PROVIDED INFORMATION
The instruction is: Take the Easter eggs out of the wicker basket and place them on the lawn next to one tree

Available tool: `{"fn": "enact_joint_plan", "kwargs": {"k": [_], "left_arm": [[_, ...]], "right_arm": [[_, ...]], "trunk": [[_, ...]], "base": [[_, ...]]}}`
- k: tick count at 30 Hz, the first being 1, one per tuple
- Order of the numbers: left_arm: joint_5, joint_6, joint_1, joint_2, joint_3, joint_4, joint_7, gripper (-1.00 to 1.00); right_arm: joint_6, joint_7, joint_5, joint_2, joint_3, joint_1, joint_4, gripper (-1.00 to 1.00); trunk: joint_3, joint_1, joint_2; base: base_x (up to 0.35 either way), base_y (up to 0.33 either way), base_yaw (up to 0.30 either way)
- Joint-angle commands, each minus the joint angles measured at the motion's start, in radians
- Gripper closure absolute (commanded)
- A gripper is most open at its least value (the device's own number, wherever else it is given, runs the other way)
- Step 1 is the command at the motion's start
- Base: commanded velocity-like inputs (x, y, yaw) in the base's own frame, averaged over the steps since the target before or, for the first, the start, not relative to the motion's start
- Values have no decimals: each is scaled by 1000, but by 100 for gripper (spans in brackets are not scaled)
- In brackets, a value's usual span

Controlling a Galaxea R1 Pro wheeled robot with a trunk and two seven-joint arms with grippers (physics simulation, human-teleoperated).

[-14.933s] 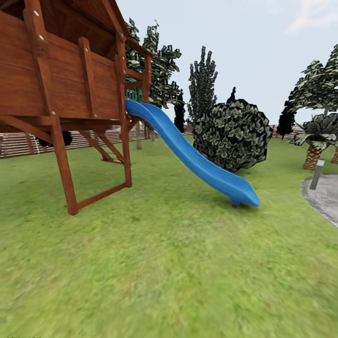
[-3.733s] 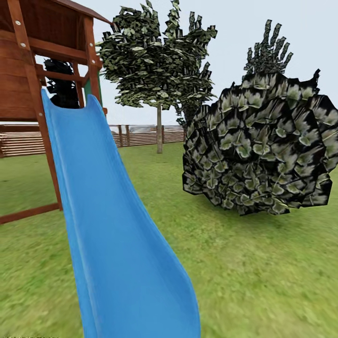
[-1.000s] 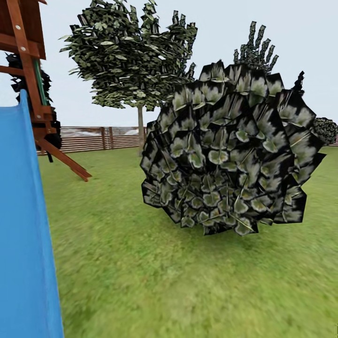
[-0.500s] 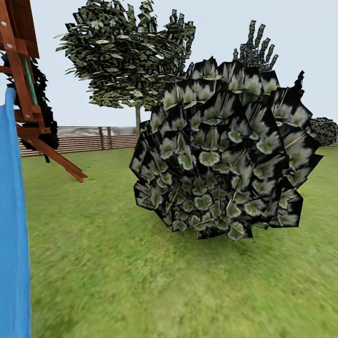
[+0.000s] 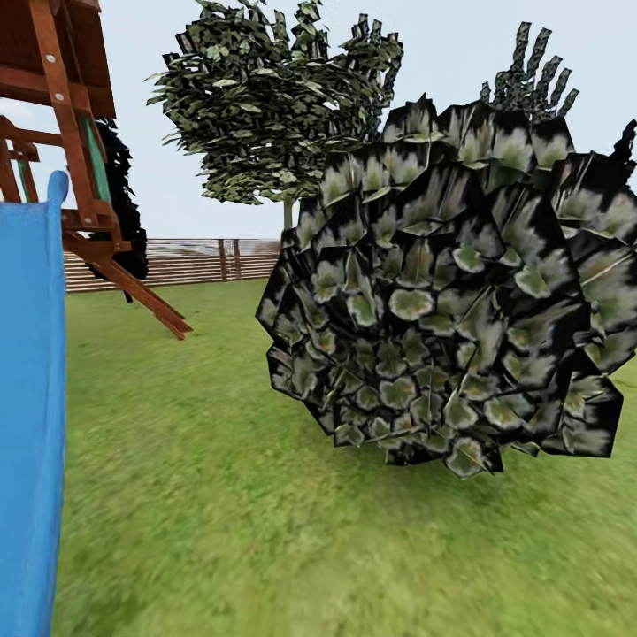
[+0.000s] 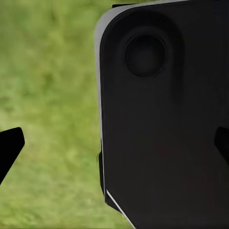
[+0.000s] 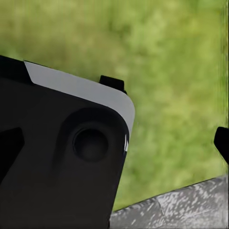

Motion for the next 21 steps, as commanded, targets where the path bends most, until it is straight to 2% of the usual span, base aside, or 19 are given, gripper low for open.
{"fn": "enact_joint_plan", "kwargs": {"k": [1,21], "left_arm": [[-1,-2,0,0,-2,0,1,-100],[-1,-2,0,0,-2,0,1,-100]], "right_arm": [[-7,1,2,0,5,-1,4,-100],[-7,1,2,-2,5,-1,4,-100]], "trunk": [[-1,0,0],[-1,0,0]], "base": [[187,-284,33],[187,-284,3]]}}
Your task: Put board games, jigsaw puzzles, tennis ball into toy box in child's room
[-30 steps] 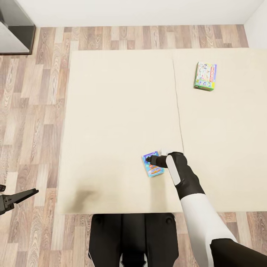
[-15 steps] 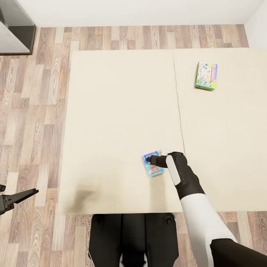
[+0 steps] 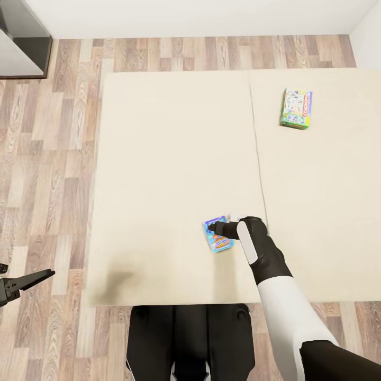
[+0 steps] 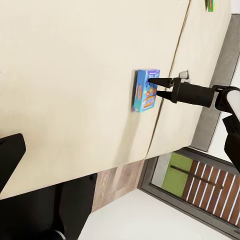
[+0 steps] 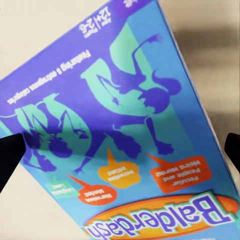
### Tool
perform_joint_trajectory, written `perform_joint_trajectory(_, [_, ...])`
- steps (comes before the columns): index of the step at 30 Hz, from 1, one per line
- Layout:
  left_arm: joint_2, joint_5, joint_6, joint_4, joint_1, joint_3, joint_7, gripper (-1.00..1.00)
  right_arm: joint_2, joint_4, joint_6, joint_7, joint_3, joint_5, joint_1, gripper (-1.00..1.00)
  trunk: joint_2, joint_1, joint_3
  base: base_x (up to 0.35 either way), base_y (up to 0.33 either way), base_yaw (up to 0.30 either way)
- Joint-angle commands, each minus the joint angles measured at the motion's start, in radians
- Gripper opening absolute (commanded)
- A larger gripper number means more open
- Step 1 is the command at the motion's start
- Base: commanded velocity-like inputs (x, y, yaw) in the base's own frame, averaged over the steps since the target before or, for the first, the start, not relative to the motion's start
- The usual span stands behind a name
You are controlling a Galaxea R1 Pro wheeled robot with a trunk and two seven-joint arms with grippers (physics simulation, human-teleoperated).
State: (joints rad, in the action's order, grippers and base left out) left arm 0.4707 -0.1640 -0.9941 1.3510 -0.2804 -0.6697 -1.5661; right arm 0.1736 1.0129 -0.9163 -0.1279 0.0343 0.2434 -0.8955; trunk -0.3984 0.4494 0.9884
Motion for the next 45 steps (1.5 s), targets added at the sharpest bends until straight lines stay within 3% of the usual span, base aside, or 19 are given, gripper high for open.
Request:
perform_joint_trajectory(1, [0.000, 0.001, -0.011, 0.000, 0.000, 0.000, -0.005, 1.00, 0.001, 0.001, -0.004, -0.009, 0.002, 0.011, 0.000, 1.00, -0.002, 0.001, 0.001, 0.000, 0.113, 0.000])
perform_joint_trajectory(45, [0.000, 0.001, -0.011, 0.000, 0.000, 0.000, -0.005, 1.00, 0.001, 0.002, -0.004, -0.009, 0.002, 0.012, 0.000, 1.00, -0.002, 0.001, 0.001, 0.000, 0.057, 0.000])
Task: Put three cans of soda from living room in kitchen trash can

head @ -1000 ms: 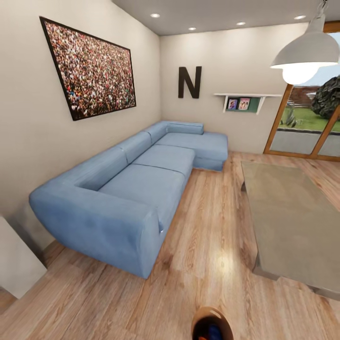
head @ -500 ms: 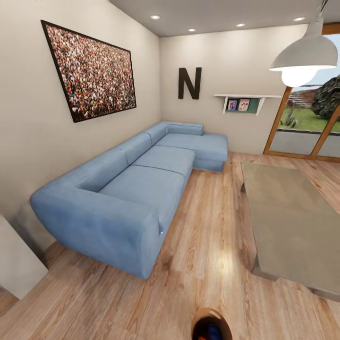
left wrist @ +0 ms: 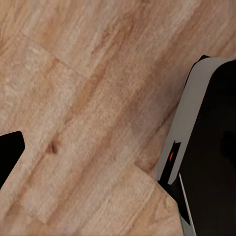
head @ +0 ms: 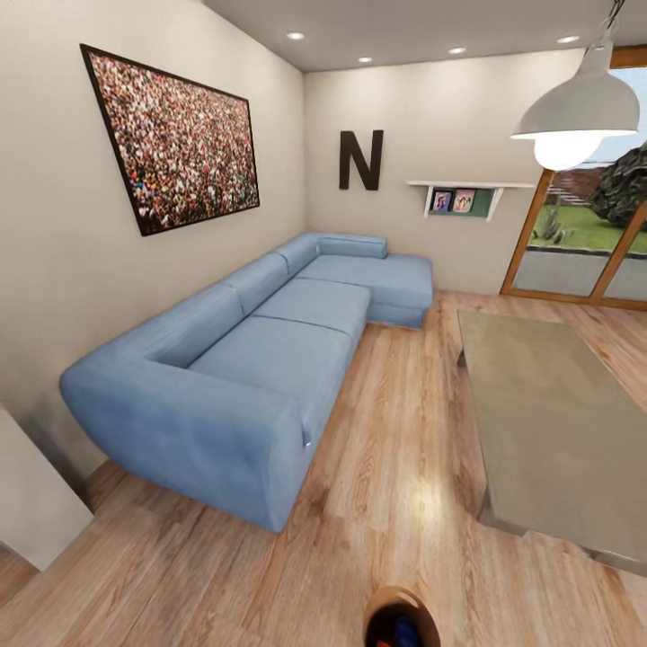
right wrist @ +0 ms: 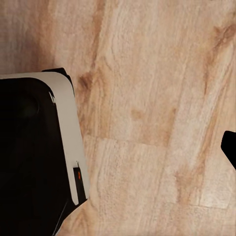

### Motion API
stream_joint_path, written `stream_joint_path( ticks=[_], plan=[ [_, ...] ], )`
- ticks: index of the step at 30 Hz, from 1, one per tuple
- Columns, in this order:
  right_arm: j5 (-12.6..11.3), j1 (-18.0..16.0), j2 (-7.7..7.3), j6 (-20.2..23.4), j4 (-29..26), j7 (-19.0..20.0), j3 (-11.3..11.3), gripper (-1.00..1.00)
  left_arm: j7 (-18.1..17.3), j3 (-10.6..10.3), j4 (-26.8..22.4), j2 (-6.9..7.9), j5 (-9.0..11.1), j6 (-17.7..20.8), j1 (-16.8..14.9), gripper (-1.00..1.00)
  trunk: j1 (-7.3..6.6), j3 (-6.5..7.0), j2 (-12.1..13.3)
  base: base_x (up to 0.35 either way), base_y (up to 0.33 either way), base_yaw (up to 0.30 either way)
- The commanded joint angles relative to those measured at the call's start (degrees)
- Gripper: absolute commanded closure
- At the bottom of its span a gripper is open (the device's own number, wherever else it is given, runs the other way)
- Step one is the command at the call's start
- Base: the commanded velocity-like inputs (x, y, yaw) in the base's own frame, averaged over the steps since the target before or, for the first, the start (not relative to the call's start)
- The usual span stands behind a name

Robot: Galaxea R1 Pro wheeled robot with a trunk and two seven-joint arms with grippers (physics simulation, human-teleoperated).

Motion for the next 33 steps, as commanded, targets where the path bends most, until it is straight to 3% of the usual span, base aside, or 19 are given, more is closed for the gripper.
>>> stream_joint_path(
  ticks=[1, 5, 24, 33],
  plan=[
    [0.0, -0.01, 0.02, 0.0, -0.04, 0.0, 0.01, -1.0, 0.0, 0.0, -0.01, -0.02, 0.0, -0.08, 0.0, -1.0, -0.23, 0.19, 0.42, 0.0, 0.0, 0.0],
    [-0.07, -0.04, 0.07, 0.0, -0.17, 0.0, 0.02, -1.0, -0.09, 0.08, -0.04, -0.08, 0.0, -0.2, -0.04, -1.0, -1.11, 0.9, 2.02, 0.0, 0.0, 0.0],
    [-0.22, -0.13, 0.41, -0.01, -1.73, -0.01, -0.08, -1.0, 0.26, 0.43, -0.1, -0.23, 0.38, 0.23, -0.41, -1.0, -1.11, 0.9, 2.02, 0.0, 0.0, 0.0],
    [-0.18, -0.1, 0.52, 0.0, -1.67, 0.0, -0.06, -1.0, 0.26, 0.43, -0.14, -1.46, 0.36, 0.24, -0.44, -1.0, -1.11, 0.9, 2.02, 0.0, 0.0, 0.0]
  ],
)
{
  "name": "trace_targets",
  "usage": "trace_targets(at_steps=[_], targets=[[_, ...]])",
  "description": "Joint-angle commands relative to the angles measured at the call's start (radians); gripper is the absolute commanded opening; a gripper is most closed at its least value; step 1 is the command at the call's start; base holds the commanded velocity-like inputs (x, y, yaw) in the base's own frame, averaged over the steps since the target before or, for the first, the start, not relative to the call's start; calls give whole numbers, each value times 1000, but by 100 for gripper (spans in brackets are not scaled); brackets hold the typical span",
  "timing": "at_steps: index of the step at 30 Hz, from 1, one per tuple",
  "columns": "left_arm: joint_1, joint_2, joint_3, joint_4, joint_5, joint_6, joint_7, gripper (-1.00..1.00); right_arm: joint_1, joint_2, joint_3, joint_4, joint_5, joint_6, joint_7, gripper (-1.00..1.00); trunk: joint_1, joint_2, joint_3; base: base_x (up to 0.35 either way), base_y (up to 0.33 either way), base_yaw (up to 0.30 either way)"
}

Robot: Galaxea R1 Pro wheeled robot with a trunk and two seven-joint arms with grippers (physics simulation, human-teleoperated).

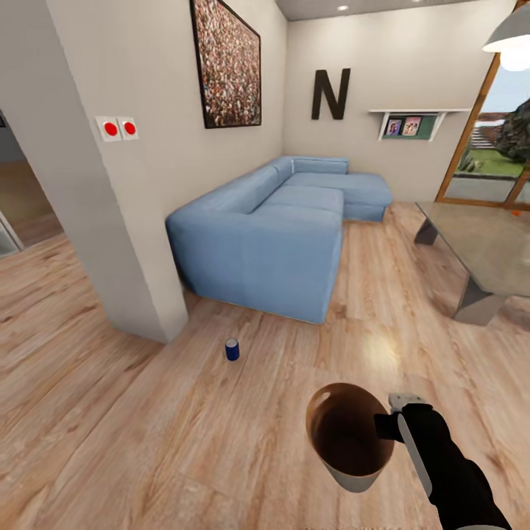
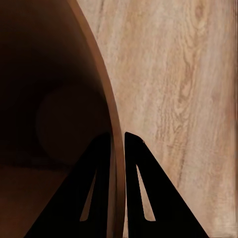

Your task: Put the three can of soda from the living room inside the tash can in the kitchen.

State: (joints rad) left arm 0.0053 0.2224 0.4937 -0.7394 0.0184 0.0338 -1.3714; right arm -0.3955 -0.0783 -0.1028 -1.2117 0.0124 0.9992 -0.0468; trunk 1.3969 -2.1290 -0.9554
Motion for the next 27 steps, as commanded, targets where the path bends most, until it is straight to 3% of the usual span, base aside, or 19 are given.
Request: trace_targets(at_steps=[1,15,27], targets=[[0,0,0,0,0,0,0,100,-1,0,0,0,-11,-1,5,-100,0,0,0,0,0,-269],[0,0,0,0,0,0,0,100,-1,0,0,0,-11,-1,5,-100,0,0,0,0,0,-266],[0,0,0,0,0,0,0,100,0,0,0,6,-11,-1,5,-100,0,0,0,24,75,-34]])
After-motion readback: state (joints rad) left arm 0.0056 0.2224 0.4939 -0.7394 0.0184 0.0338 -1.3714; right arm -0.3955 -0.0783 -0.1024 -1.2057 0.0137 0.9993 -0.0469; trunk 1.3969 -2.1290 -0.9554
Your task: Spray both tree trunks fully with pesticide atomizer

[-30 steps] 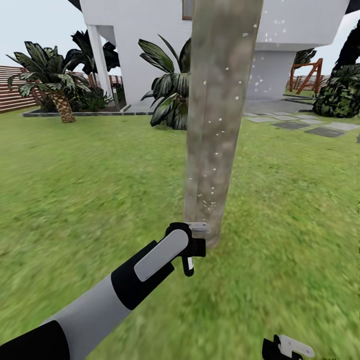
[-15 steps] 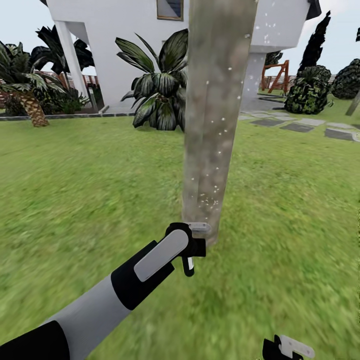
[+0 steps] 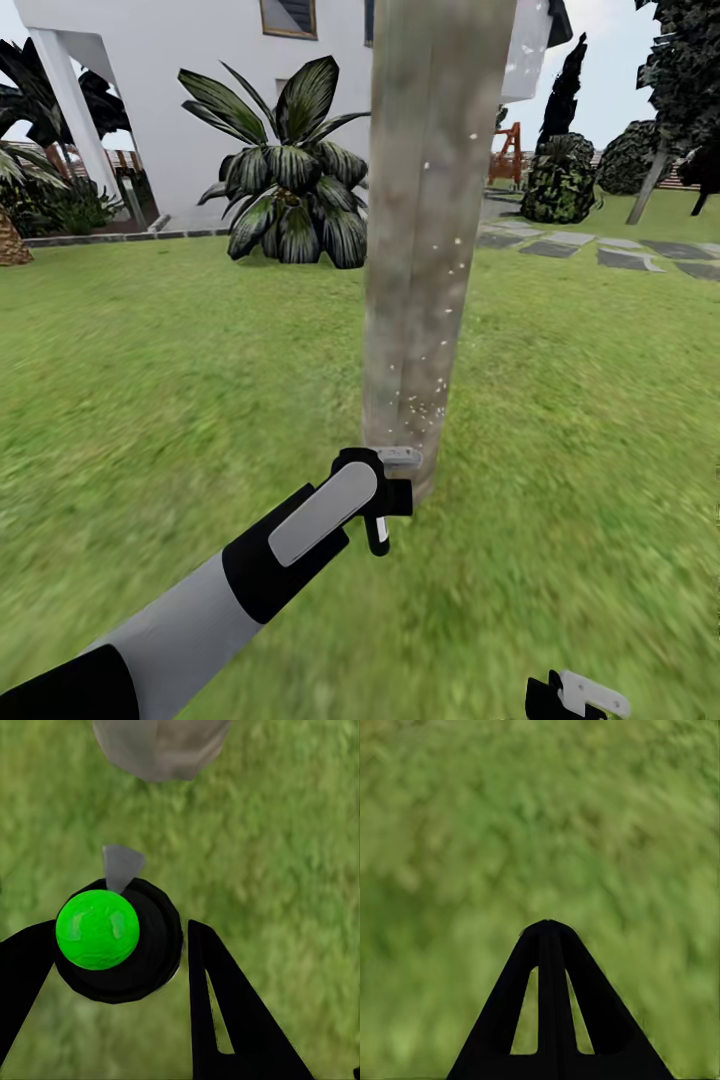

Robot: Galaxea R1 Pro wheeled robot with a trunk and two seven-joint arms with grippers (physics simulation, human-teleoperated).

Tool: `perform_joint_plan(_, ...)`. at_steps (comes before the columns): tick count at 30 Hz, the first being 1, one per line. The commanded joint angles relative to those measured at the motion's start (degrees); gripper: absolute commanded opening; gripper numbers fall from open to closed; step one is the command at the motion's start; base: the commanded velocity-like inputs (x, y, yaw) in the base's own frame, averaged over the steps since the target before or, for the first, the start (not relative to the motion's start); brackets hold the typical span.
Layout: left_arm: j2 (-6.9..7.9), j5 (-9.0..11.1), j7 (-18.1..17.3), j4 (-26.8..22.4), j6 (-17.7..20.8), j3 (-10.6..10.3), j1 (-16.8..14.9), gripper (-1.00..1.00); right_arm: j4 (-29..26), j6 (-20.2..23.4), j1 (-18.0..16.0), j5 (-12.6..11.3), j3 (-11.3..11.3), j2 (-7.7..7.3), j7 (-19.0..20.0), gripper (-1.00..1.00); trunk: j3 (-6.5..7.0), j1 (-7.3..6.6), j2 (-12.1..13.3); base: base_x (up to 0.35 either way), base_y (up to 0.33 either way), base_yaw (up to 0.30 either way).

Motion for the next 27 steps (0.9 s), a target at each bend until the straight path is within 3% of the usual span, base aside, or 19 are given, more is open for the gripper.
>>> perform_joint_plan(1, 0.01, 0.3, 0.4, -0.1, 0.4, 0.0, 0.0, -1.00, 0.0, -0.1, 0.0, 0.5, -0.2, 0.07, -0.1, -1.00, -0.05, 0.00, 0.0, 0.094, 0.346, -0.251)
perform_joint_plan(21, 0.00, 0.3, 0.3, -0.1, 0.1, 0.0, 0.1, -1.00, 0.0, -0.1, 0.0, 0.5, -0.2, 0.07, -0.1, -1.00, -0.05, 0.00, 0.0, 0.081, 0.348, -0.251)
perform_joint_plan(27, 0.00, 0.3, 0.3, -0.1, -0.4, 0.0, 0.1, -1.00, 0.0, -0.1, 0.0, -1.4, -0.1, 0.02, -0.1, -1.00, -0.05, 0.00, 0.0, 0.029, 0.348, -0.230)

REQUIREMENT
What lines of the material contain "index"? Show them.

OUTPUT OF THE EXERCISE
- steps (comes before the columns): index of the step at 30 Hz, from 1, one per line
- ticks: index of the step at 30 Hz, from 1, one per tuple
  "timing": "at_steps: index of the step at 30 Hz, from 1, one per tuple",

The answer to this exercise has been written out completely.